Abstract

This paper articulates a legal reform that is designed to rein in the number of value-decreasing stock-for-stock mega-mergers--the signature transaction of the 1990s and the beginning years of the new millenium--by causing board members to question more critically a mega-merger proposal when they are asked to approve it and even to continue to reevaluate their approval of a merger until its closing. The Article first describes the current merger wave and highlights reports of emerging problems in mega-mergers and the relevant economic data indicating that a majority of the transactions are value-decreasing for shareholders both in the short and long term.

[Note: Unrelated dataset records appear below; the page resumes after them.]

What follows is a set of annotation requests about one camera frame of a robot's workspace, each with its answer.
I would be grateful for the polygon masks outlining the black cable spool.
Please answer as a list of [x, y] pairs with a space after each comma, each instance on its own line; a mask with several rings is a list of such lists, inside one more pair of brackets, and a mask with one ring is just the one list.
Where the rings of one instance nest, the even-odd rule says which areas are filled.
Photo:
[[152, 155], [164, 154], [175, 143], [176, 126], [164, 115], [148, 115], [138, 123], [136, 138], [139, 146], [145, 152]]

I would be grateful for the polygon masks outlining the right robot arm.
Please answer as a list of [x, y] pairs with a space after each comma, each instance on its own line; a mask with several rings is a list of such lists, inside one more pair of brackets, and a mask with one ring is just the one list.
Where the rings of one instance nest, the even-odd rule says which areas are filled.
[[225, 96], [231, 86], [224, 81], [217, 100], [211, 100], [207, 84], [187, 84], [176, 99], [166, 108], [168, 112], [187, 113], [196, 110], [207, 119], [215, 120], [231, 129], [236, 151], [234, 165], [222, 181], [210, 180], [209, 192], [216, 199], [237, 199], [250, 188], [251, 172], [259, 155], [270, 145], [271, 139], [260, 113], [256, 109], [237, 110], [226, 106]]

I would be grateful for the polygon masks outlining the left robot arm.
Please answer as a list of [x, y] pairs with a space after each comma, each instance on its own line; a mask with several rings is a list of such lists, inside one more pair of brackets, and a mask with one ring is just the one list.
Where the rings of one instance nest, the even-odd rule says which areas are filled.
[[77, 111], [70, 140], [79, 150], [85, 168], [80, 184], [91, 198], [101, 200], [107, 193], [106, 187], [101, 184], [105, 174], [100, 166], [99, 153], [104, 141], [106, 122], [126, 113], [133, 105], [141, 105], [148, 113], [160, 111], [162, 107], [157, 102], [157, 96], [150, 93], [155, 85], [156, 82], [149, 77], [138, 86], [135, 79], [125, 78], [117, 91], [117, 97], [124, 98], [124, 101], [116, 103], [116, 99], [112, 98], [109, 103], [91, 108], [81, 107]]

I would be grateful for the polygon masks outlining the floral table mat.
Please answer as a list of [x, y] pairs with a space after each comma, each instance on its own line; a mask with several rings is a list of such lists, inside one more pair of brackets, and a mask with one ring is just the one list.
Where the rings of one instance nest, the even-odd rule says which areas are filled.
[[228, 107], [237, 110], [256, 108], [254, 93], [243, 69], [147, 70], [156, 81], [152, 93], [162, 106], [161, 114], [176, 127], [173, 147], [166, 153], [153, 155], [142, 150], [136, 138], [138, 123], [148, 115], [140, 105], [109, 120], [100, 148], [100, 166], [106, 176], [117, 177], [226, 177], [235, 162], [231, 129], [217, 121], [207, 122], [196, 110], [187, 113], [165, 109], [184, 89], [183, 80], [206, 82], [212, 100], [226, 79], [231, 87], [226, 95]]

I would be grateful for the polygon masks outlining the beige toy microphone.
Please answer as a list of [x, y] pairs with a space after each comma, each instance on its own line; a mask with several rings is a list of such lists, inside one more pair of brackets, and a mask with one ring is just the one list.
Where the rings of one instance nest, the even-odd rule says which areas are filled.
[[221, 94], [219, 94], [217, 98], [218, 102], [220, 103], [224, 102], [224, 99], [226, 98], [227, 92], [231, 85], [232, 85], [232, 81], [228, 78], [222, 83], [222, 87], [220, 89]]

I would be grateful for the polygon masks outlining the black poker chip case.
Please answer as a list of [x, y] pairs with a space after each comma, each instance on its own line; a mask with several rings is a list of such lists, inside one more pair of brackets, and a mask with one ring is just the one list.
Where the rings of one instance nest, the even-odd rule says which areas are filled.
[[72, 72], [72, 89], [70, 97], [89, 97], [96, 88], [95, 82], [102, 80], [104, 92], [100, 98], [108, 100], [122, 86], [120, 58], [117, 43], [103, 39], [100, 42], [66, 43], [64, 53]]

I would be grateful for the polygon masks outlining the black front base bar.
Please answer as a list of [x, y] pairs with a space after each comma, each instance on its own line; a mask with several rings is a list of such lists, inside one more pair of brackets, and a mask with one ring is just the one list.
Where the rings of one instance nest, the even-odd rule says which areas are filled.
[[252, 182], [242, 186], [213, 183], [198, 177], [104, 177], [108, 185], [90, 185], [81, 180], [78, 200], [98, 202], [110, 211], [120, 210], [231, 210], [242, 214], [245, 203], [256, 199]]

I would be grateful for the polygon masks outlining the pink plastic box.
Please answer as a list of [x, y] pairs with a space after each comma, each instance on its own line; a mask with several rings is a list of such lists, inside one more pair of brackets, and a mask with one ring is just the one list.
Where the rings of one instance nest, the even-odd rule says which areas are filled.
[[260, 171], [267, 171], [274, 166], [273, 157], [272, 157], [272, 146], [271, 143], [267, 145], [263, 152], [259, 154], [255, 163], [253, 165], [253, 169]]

It next examines why these transactions are occurring and why they have been little criticized, focusing on their economic and business justifications, the recognizable psychological tendencies (exacerbated in today's merger climate) affecting chief executives, board members and investors and motivating them to propose and approve the transactions, and the journalistic celebration of (and a general political silence on) the mega-mergers. The paper then analyzes the legal foundations of the mega-mergers and observes that merger jurisprudence developing from cases involving hostile takeovers encouraged (i) management to engage in (and boards to approve with little court review) stock-for-stock mega-mergers and (ii) the corporate law bar to reinforce contractual provisions in merger agreements intended to tie the hands of boards that enter into the mergers. Finally, the paper proposes a new intermediate standard of court review of board decisions approving stock-for-stock mega-mergers, which should produce a new standard of board conduct in these transactions, addresses several possible criticisms of the standard, and advocates additional nonlegal and legal reforms that would make the standard more effective.